23 In order to justify the fiscal disadvantage suffered in this respect by non-resident taxpayers, the Netherlands Government relies on the principle of fiscal cohesion laid down in Case C-204/90 Bachmann v Belgium [1992] ECR I-249, according to which there must be a correlation between the sums which are deducted from the taxable income and the sums which are subject to tax. If a non-resident could set up a pension reserve in the Netherlands and thus secure a right to a pension, that pension would not be taxed in the Netherlands since, by virtue of the double-taxation convention between Belgium and the Netherlands referred to above, such income is taxed in the State of residence.

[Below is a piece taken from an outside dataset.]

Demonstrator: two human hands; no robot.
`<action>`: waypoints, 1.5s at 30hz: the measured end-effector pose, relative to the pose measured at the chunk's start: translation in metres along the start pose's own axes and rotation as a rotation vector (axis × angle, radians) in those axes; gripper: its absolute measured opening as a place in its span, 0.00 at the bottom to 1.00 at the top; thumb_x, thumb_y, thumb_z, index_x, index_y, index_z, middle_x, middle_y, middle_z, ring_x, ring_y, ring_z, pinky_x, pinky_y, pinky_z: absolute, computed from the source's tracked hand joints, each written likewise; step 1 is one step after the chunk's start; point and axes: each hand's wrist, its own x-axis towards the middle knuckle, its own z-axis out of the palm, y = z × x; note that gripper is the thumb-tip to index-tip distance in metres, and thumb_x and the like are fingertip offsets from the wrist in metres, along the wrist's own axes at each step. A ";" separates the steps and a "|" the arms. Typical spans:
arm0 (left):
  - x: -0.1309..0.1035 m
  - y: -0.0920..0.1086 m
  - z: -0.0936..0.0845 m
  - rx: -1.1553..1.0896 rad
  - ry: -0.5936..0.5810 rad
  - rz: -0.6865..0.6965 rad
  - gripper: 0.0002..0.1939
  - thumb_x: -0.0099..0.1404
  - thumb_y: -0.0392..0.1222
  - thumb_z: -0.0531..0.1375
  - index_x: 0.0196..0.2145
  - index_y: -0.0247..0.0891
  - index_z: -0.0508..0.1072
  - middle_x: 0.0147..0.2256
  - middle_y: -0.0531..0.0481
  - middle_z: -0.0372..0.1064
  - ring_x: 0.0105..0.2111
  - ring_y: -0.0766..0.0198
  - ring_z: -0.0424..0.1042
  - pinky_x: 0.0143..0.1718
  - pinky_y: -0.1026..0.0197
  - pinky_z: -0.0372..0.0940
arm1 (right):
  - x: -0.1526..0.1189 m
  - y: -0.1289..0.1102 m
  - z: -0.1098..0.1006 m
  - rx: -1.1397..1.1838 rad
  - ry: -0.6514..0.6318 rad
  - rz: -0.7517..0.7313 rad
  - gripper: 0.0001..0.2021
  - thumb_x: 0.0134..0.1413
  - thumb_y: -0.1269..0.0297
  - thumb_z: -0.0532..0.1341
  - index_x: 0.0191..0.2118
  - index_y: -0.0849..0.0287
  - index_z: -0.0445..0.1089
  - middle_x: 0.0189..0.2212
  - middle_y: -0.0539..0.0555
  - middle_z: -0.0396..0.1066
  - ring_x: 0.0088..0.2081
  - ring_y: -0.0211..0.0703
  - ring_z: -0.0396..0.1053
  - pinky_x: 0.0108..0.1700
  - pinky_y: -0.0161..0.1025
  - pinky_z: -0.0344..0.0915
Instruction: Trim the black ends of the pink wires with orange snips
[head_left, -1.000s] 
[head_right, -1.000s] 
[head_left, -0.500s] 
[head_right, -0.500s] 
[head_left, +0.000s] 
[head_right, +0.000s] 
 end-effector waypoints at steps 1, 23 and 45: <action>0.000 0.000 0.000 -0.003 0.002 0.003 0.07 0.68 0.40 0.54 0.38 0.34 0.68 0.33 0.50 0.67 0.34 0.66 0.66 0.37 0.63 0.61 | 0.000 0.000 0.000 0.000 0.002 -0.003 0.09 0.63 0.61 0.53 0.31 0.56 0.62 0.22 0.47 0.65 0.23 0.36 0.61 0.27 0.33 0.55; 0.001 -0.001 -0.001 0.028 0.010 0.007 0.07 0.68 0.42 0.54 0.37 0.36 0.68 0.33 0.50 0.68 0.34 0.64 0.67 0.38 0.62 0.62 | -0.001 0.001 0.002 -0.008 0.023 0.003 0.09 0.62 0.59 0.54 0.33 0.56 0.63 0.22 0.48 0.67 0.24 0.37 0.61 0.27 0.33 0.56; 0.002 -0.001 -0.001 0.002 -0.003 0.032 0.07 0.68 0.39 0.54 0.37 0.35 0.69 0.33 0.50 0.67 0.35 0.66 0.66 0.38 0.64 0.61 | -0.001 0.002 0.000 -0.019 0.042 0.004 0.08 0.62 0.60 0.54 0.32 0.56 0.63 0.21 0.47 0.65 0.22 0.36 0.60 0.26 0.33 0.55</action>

24 As the Advocate General observed in point 54 of his Opinion, the effect of double-taxation conventions which, like the one referred to above, follow the OECD model is that the State taxes all pensions received by residents in its territory, whatever the State in which the contributions were paid, but, conversely, waives the right to tax pensions received abroad even if they derive from contributions paid in its territory which it treated as deductible. Fiscal cohesion has not therefore been established in relation to one and the same person by a strict correlation between the deductibility of contributions and the taxation of pensions but is shifted to another level, that of the reciprocity of the rules applicable in the Contracting States.

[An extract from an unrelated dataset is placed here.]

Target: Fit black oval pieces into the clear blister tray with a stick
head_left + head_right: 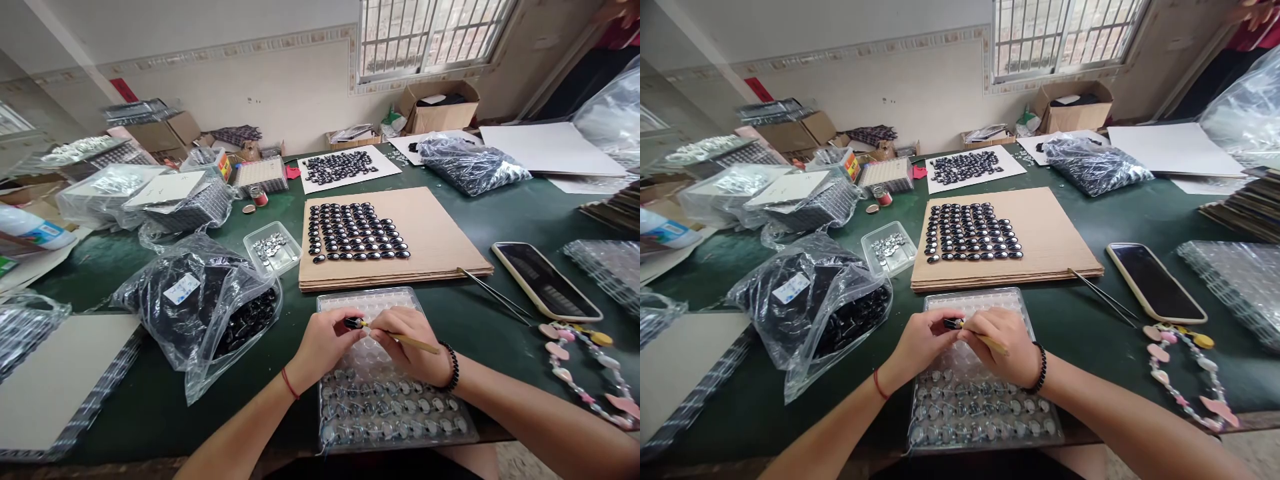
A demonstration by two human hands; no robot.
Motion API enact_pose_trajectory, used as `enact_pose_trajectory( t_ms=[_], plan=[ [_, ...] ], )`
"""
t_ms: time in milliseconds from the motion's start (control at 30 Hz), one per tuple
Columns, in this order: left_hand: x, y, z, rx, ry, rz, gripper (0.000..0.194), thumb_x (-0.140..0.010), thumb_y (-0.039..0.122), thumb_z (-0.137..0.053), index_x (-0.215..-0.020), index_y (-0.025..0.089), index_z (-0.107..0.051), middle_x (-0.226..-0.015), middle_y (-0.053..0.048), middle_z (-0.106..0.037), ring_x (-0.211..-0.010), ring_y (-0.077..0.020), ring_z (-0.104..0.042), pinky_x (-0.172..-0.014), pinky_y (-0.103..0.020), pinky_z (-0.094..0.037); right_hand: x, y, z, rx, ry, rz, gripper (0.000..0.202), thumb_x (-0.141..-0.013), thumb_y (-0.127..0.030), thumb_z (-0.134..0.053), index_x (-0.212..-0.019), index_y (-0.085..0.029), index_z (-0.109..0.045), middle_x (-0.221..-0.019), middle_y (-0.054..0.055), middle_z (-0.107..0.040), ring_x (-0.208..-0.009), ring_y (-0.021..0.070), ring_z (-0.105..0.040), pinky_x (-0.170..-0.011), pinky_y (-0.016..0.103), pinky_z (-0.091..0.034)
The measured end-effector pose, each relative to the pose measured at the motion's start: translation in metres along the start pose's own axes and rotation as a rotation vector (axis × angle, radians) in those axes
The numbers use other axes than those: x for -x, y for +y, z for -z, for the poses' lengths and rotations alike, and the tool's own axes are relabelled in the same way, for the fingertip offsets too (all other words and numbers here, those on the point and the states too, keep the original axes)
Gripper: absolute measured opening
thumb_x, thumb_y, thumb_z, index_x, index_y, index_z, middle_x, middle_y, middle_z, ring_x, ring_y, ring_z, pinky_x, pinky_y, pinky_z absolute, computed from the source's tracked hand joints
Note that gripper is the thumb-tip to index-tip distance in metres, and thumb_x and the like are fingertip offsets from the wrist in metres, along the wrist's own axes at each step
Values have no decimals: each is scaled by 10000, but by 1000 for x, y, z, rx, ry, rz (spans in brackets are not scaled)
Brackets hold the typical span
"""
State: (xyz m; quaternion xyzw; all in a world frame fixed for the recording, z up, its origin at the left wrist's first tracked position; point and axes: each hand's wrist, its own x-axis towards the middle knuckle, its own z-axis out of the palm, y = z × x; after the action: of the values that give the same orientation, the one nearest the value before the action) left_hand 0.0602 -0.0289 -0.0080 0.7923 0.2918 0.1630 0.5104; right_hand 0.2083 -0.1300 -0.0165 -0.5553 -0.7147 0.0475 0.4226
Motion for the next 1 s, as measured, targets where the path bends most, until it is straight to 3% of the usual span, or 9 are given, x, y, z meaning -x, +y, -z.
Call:
enact_pose_trajectory(
  t_ms=[600, 767, 933, 1000],
  plan=[
    [-1, -3, -2, -15, -19, -5, 253, -688, 292, -644, -917, 185, -659, -885, -23, -674, -723, -139, -612, -667, -217, -484, 1, -1, 1, 73, 16, 16, 217, -899, -269, -383, -758, -164, -511, -621, 13, -561, -544, 114, -466, -553, 245, -324],
    [-2, 1, 0, -59, -52, 15, 238, -731, 286, -584, -935, 185, -655, -766, -20, -671, -594, -125, -577, -561, -216, -457, -1, -2, 0, 141, 0, 59, 204, -890, -256, -406, -745, -165, -516, -615, 13, -560, -539, 114, -452, -551, 247, -323],
    [-3, 2, -1, -11, -12, -23, 207, -789, 275, -509, -900, 170, -650, -856, -39, -665, -739, -144, -598, -682, -231, -462, 0, -5, -2, 214, -58, 118, 197, -888, -239, -415, -744, -158, -522, -609, 26, -546, -534, 122, -442, -538, 255, -322],
    [-2, 2, -3, 25, 0, -11, 202, -795, 269, -500, -892, 155, -635, -824, -48, -656, -704, -136, -592, -657, -230, -464, 0, -4, -3, 151, -73, 100, 196, -890, -248, -408, -757, -159, -521, -627, 32, -547, -547, 126, -457, -542, 258, -334]
  ],
)
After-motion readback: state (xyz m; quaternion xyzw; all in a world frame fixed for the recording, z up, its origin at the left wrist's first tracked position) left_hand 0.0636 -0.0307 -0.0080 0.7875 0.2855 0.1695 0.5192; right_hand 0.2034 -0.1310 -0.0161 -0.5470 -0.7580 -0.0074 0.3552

25 Since fiscal cohesion is secured by a bilateral convention concluded with another Member State, that principle may not be invoked to justify the refusal of a deduction such as that in issue.

26 In any event, as the Commission points out in its written observations, the tax authorities may always collect all necessary information pursuant to Council Directive 77/799/EEC of 19 December 1977 concerning mutual assistance by the competent authorities of the Member States in the field of direct taxation (OJ 1977 L 336, p. 15).

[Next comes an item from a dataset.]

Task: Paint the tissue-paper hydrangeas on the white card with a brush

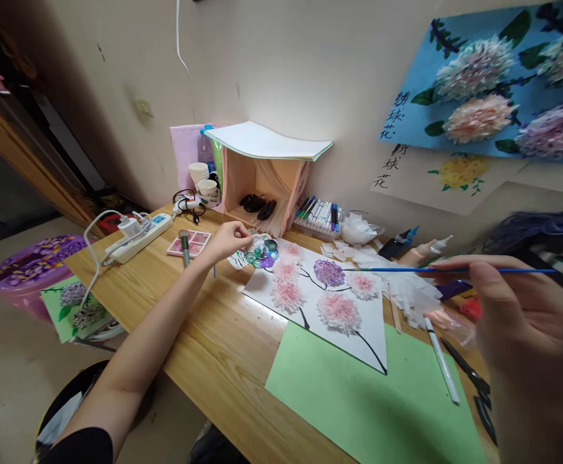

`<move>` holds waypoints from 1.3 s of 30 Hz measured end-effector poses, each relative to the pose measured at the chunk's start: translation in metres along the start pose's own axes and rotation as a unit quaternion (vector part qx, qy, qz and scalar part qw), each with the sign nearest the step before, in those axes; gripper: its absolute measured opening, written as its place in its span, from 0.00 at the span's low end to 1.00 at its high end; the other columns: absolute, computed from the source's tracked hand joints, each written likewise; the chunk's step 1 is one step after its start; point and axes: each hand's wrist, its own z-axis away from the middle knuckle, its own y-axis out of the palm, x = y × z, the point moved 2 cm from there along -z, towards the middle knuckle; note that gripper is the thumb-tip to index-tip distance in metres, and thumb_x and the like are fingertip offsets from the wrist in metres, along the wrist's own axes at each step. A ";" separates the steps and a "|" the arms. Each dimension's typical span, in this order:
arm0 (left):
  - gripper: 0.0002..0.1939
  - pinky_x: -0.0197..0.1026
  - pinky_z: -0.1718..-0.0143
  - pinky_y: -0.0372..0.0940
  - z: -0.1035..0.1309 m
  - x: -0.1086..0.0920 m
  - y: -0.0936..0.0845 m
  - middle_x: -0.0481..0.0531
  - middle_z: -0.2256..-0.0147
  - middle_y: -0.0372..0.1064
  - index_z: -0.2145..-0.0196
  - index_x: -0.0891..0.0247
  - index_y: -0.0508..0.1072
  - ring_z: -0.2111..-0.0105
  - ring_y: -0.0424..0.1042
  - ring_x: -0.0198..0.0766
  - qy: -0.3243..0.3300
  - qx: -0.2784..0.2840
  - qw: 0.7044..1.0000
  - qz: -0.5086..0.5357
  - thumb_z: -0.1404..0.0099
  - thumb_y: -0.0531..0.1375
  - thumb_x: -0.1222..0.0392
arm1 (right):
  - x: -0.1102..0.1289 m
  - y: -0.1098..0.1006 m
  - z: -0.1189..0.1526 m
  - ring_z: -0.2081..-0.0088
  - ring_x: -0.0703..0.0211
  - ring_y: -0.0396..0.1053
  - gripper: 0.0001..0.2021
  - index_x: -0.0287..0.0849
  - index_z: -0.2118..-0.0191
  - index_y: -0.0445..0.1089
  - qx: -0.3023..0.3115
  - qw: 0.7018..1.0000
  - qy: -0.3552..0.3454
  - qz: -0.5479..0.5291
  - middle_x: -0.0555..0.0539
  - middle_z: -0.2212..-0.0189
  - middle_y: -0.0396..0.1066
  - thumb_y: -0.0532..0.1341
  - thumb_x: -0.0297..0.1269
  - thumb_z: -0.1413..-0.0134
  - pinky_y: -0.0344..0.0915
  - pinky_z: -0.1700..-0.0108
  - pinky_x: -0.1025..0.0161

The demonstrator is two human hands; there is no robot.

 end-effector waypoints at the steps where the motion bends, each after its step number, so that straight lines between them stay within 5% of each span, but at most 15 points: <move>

27 Accordingly, a rule laid down by a Member State which allows its residents to deduct from their taxable income business profits which they allocate to form a pension reserve but denies that benefit to Community nationals liable to pay tax who, although resident in another Member State, receive all or almost all of their income in the first State, cannot be justified by the fact that the periodic pension payments subsequently drawn out of the pension reserve by the non-resident taxpayer are not taxed in the first State but in the State of residence ° with which the first State has concluded a double-taxation convention ° even if, under the tax system in force in the first State, a strict correspondence between the deductibility of the amounts added to the pension reserve and the liability to tax of the amounts drawn out of it cannot be achieved by generalizing the benefit. Such discrimination is therefore contrary to Article 52 of the Treaty.

Decision on costs


Costs

28 The costs incurred by the German, Italian and Netherlands Governments and the Commission of the European Communities, which have submitted observations to the Court, are not recoverable. Since these proceedings are, for the parties to the main proceedings, a step in the action pending before the national court, the decision on costs is a matter for that court.

Operative part


On those grounds,

THE COURT,

in answer to the questions referred to it by the Gerechtshof te 's-Hertogenbosch by order of 16 February 1994, hereby rules:

A rule laid down by a Member State which allows its residents to deduct from their taxable income business profits which they allocate to form a pension reserve but denies that benefit to Community nationals liable to pay tax who, although resident in another Member State, receive all or almost all of their income in the first State, cannot be justified by the fact that the periodic pension payments subsequently drawn out of the pension reserve by the non-resident taxpayer are not taxed in the first State but in the State of residence ° with which the first State has concluded a double-taxation convention ° even if, under the tax system in force in the first State, a strict correspondence between the deductibility of the amounts

added to the pension reserve and the liability to tax of the amounts drawn out of it cannot be achieved by generalizing the benefit. Such discrimination is therefore contrary to Article 52 of the EC Treaty.